# [Work instruction]
Drop every image, then reproduce the data exactly as given.

# [Exercise data]
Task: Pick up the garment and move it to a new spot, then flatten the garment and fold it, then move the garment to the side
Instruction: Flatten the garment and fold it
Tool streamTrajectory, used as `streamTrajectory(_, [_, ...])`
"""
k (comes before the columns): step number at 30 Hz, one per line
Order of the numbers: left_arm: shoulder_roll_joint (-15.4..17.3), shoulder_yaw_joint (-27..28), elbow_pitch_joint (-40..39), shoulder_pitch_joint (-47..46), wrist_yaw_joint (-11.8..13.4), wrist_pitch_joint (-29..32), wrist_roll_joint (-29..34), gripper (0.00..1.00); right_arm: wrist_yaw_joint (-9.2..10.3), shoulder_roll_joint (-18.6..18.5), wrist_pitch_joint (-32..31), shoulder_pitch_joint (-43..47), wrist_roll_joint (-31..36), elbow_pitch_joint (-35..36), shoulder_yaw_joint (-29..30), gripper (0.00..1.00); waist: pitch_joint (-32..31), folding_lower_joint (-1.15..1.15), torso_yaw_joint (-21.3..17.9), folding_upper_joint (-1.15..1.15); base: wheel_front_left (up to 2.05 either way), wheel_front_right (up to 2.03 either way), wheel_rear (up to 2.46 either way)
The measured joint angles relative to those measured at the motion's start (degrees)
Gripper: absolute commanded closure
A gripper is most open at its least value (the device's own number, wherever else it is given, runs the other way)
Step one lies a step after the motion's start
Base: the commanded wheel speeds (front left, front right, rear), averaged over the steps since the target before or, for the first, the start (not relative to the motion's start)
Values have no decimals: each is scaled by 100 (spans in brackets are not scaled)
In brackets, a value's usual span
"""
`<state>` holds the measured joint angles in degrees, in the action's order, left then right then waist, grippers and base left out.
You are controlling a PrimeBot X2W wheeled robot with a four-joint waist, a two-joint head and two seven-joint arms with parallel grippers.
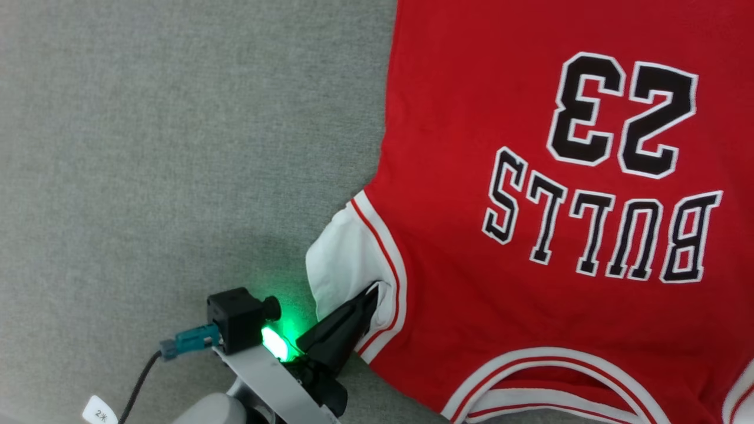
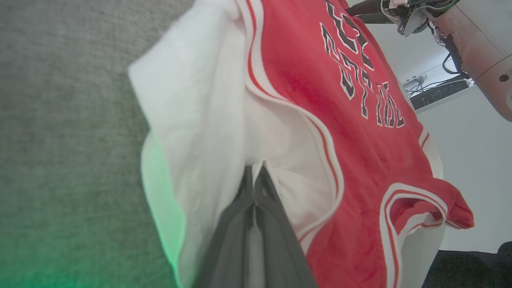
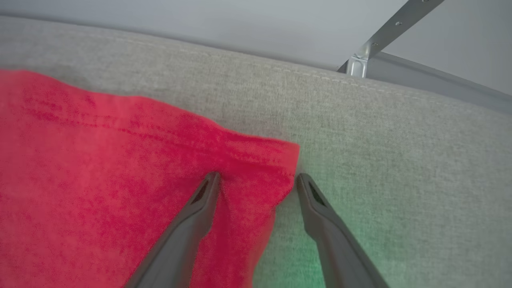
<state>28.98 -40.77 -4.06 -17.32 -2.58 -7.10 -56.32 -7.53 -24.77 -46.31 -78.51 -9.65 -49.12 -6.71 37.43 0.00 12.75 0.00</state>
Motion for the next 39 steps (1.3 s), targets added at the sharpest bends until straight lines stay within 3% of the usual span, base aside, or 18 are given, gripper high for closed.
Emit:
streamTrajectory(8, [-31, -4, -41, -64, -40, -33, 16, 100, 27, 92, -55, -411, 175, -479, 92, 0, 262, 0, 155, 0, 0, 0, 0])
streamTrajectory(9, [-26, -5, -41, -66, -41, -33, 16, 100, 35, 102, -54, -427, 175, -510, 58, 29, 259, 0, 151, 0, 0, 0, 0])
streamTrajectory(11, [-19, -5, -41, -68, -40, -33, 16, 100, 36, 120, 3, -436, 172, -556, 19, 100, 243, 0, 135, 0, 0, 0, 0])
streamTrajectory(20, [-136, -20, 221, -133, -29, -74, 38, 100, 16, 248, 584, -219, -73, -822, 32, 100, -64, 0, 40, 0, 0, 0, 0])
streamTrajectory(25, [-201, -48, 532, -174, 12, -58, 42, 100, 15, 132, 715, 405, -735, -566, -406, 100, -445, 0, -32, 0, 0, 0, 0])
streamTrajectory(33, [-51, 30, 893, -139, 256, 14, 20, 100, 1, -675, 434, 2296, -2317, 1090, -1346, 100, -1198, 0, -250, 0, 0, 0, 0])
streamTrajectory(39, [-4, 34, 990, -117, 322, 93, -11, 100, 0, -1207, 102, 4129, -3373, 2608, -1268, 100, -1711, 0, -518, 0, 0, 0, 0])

# [Expected answer]
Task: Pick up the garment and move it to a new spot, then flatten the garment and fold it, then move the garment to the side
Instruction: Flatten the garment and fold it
Tool streamTrajectory, used as `streamTrajectory(_, [_, ...])`
"""
k (comes before the columns): step number at 30 Hz, one per line
Order of the numbers: left_arm: shoulder_roll_joint (-15.4..17.3), shoulder_yaw_joint (-27..28), elbow_pitch_joint (-40..39), shoulder_pitch_joint (-47..46), wrist_yaw_joint (-11.8..13.4), wrist_pitch_joint (-29..32), wrist_roll_joint (-29..34), gripper (0.00..1.00); right_arm: wrist_yaw_joint (-9.2..10.3), shoulder_roll_joint (-18.6..18.5), wrist_pitch_joint (-32..31), shoulder_pitch_joint (-43..47), wrist_roll_joint (-31..36), elbow_pitch_joint (-35..36), shoulder_yaw_joint (-29..30), gripper (0.00..1.00); waist: pitch_joint (-32..31), folding_lower_joint (-1.15..1.15), torso_yaw_joint (-21.3..17.9), folding_upper_joint (-1.15..1.15); base: wheel_front_left (up to 2.05 either way), wheel_front_right (up to 2.03 either way), wheel_rear (up to 2.46 either way)
The measured joint angles relative to those measured at the motion's start (degrees)
Gripper: absolute commanded closure
A gripper is most open at its least value (the device's own number, wherever else it is given, runs the other way)
Step one lies a step after the motion's start
Base: the commanded wheel speeds (front left, front right, rear), averaged over the steps since the target before or, for the first, the start (not relative to the motion's start)
Values have no decimals: each is scaled by 100 (spans in brackets are not scaled)
In brackets, a value's usual span
"""
`<state>` holds the measured joint angles in degrees, in the action's order, left then right then waist, grippers and base left out.
You are controlling a PrimeBot X2W wheeled robot with a four-joint waist, a two-joint head and two seven-joint arms with parallel grippers.
<state>28.98 -40.77 -4.06 -17.32 -2.58 -7.10 -56.32 -7.53 -24.77 -46.31 -78.51 -9.65 -49.12 -6.71 37.43 0.00 12.75 0.00</state>
Motion for the next 39 steps (1.3 s), targets added at the sharpest bends until straight lines stay within 3% of the usual span, base aside, or 18 are given, gripper high for closed.
Emit:
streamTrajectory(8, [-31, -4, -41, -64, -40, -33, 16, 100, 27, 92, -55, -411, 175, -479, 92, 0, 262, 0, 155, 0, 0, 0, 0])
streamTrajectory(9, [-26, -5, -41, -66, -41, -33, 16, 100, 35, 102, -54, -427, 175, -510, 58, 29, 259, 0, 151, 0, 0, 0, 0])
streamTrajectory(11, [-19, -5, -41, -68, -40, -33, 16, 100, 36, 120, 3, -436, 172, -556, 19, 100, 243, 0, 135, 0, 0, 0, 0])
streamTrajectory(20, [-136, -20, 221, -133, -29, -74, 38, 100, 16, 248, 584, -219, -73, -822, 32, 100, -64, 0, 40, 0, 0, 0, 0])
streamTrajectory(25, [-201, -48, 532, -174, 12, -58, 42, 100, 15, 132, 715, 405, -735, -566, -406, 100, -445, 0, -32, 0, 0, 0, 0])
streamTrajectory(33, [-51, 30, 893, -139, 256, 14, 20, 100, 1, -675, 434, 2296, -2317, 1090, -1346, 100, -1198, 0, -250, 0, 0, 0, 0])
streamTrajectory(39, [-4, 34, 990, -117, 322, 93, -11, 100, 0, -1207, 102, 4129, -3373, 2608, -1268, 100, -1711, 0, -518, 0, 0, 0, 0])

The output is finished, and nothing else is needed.